-- Exercise objective --
Return the data below in full and exactly, except that the pictures are dropped.

-- Provided material --
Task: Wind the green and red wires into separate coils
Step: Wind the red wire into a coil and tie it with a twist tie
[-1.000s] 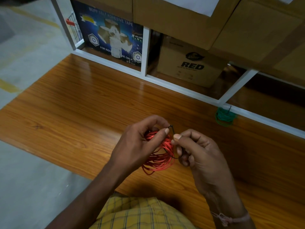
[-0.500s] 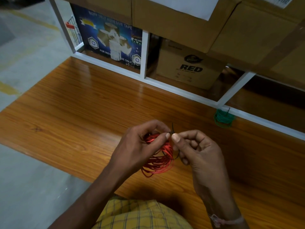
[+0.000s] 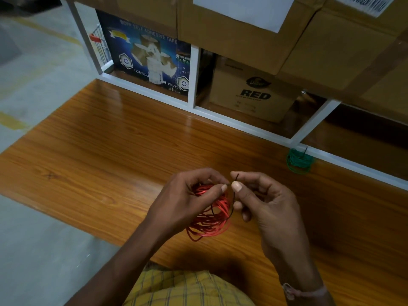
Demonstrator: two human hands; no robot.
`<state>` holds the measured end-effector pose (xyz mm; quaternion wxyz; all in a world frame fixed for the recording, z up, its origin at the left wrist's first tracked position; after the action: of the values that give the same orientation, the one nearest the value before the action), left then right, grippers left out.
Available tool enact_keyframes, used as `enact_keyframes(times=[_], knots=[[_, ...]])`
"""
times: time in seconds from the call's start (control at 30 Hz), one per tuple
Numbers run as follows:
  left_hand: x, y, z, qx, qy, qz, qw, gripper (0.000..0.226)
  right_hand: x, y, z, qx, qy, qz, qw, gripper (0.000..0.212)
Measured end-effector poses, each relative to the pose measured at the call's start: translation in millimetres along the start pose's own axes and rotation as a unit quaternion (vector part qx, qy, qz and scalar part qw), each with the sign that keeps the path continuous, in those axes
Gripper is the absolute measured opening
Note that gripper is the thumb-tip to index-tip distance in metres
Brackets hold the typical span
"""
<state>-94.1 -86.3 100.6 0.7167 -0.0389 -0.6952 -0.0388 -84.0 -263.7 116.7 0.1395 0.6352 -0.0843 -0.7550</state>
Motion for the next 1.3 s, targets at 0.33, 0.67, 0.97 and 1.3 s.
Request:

-- Response to the task --
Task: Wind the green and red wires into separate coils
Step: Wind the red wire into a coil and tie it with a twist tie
[-1.000s] 
[-0.500s] 
[+0.000s] 
Demonstrator: two human hands; no robot.
`<state>` holds the measured end-effector pose (xyz mm; quaternion wxyz; all in a world frame fixed for the recording, z up, its origin at the left wrist's first tracked position; after the action: of the values that give the same orientation, the one nearest the value before the action), left then right, grippers left out.
Available tool enact_keyframes, used as `enact_keyframes(times=[_], knots=[[_, ...]])`
"""
times: time in seconds from the call's start (control at 30 Hz), one per tuple
Numbers run as follows:
  left_hand: x, y, z, qx, qy, qz, qw, gripper (0.000..0.226)
  right_hand: x, y, z, qx, qy, qz, qw, gripper (0.000..0.212)
Measured end-effector poses, each relative to the pose measured at the call's start: translation in millimetres along the start pose's own axes and rotation as a unit quaternion (vector part qx, qy, qz and scalar part qw), each with the sign that keeps the path continuous, in those axes
Gripper is the absolute measured opening
Note that gripper is the thumb-tip to index-tip distance in metres
Brackets hold the typical span
"""
<state>-94.1 -86.3 100.6 0.7167 -0.0389 -0.6952 -0.0388 -84.0 -263.7 116.7 0.1395 0.6352 -0.0843 -0.7550</state>
Motion for the next 1.3 s, targets at 0.33, 0.67, 0.97 and 1.3 s.
Request:

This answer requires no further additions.